God Is in the Details

Self Check Out

Matthew 10:29: “Are not two sparrows sold for a penny? Yet not one of them will fall to the ground outside your Father’s care.”

I don’t know if you pay much attention to details. I know I don’t, which is why I never noticed that my S-10 had three doors or that our daughter Amy had a job for three weeks. Sometimes we think of details as small and unimportant. We might say, “Oh, that’s a mere detail. Don’t worry about it,” but they’re important after all.

The architect Mies van de Rohe, who was given the name Maria Ludwig Michael Mies van de Rohe at birth and who dropped off all but the “Mies” uttered the words of the title of this writing. By saying so, he wanted the world to understand that a design succeeds or fails through attention to small matters which, overall, add up to great buildings or symphonies or brick walls or sweaters. I’m sure we’re all familiar with the very old rhyme,

For the want of a nail the shoe was lost,

For the want of a shoe the horse was lost,

For the want of a horse the rider was lost,

For the want of a rider the battle was lost,

For the want of a battle the kingdom was lost,

And all for the want of a horseshoe-nail,

which speaks to this idea.

I was reminded of this statement when I made the third of three trips to the Food Lion we patronize yesterday. I was using the self-checkout, which I like except when the voice tells me to take my groceries and leave. She or it doesn’t say those exact words, but I’m close. Anyhow, I was trying to take one of the plastic bags off its wire hanger and not having a lot of success. I finally wrenched it free, and in so doing, tore one of the handles. I looked to see what damage I had caused (I don’t know why—it wasn’t like I crashed into a cart with my car), but I was curious, as I am about most things. There I saw, for the first time, that the handles have small oblong slots in them, which slide over the hangers. The design is so ingenious that I’m surprised that I had never noticed it before. Or I should say that I wasn’t surprised that I never saw it.

It occurred to me that without the slots in the handles which allows them to come off easily, I would never be able to take a bag off, and other people would have greater difficulty doing so. This small detail of design does make a difference.

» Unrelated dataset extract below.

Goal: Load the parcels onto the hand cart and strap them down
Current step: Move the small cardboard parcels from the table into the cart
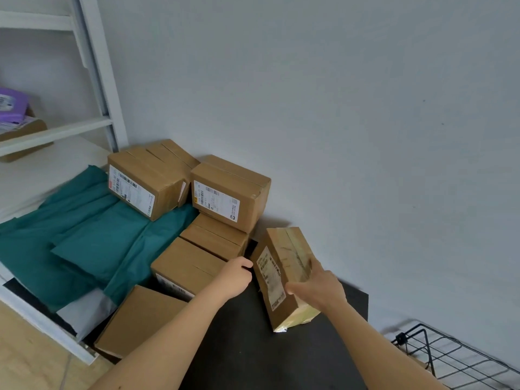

I think God is not only in the details, God is all about detail. The scriptures tell us that God is the almighty creator of the entire universe, and yet he watches out for sparrows and counts the hairs on our head (you may insert your favorite bald joke here). And if God is concerned with details, so should we be, paying attention to everything we say and do and think. If we do so, then we are showing the world the love and grace of God, who attended to every detail of our salvation, arranging events and calling unlikely people to bring Jesus Christ into the world, to nurture him, and finally to see his sacrifice on the Cross. In that way, the smallest details added up to the greatest demonstration of love ever seen in the universe. Let us thank God for the details that insured our salvation!